2 . The peptide of claim 1 , which is selected from the group consisting of (i) to (ii) below:
(i) a peptide comprising the amino acid sequence in which one or more substitution(s) selected from the group consisting of (a) to (d) below is introduced into the amino acid sequence selected from the group consisting of SEQ ID NOs: 1 and 9:
(a) the second amino acid from the N-terminus is substituted with an amino acid selected from the group consisting of threonine, valine, isoleucine, leucine, phenylalanine and tyrosine;
(b) the third amino acid from the N-terminus is substituted with an amino acid selected from the group consisting of leucine, phenylalanine, tyrosine, isoleucine and alanine;
(c) the seventh amino acid from the N-terminus is substituted with an amino acid selected from the group consisting of leucine, isoleucine, tyrosine, valine and phenylalanine; and
(d) the C-terminal amino acid is substituted with an amino acid selected from the group consisting of lysine and arginine;
(ii) a peptide comprising the amino acid sequence in which one or more substitution(s) selected from the group consisting of (a) to (b) below is introduced into the amino acid sequence selected from the group consisting of SEQ ID NOs: 5, 1, 6, 3, 12, 22, 14, 16, 18, 15, 27, 17, 30 and 31:
(a) the second amino acid from the N-terminus is substituted with an amino acid selected from the group consisting of leucine, methionine, valine, alanine, isoleucine, serine and threonine; and
(b) the C-terminal amino acid is substituted with an amino acid selected from the group consisting of arginine, lysine, tyrosine and phenylalanine.
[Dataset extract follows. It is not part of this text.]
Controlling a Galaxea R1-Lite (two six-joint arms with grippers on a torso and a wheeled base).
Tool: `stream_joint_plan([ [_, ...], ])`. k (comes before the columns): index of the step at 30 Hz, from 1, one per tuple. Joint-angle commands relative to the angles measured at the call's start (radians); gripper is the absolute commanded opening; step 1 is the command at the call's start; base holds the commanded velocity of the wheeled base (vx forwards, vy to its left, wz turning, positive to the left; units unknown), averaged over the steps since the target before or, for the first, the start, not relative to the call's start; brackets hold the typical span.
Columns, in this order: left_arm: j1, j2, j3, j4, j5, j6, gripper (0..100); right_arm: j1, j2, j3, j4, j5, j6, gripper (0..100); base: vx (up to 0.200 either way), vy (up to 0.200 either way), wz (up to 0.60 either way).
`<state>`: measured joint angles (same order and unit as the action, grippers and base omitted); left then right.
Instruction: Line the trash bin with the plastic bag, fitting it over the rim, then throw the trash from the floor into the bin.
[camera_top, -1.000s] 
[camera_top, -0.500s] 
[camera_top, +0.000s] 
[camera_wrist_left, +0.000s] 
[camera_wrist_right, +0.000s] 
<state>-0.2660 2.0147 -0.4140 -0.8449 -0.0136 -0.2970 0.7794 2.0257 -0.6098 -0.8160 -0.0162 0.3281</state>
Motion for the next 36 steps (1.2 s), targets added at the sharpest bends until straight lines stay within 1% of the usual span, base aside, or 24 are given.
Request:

3 . The peptide of claim 1 , which consists of the amino acid sequence selected from the group consisting of SEQ ID NOs: 1, 9, 5, 6, 3, 12, 22, 14, 16, 18, 15, 27, 17, 30 and 31.
4 . An isolated polynucleotide, which encodes the peptide of claim 1 .
5 . A composition comprising a pharmaceutically acceptable carrier and at least one ingredient selected from the group consisting of (a) to (e) below:
(a) one or more types of peptides of claim 1 ; (b) one or more types of polynucleotides encoding the peptide(s) of claim 1 in an expressible form; (c) an antigen-presenting cell (APC) that presents on its cell surface a complex of the peptide of claim 1 and an HLA antigen; (d) an exosome that presents on its cell surface a complex of the peptide of claim 1 and an HLA antigen; and (e) a CTL that targets the peptide of claim 1 .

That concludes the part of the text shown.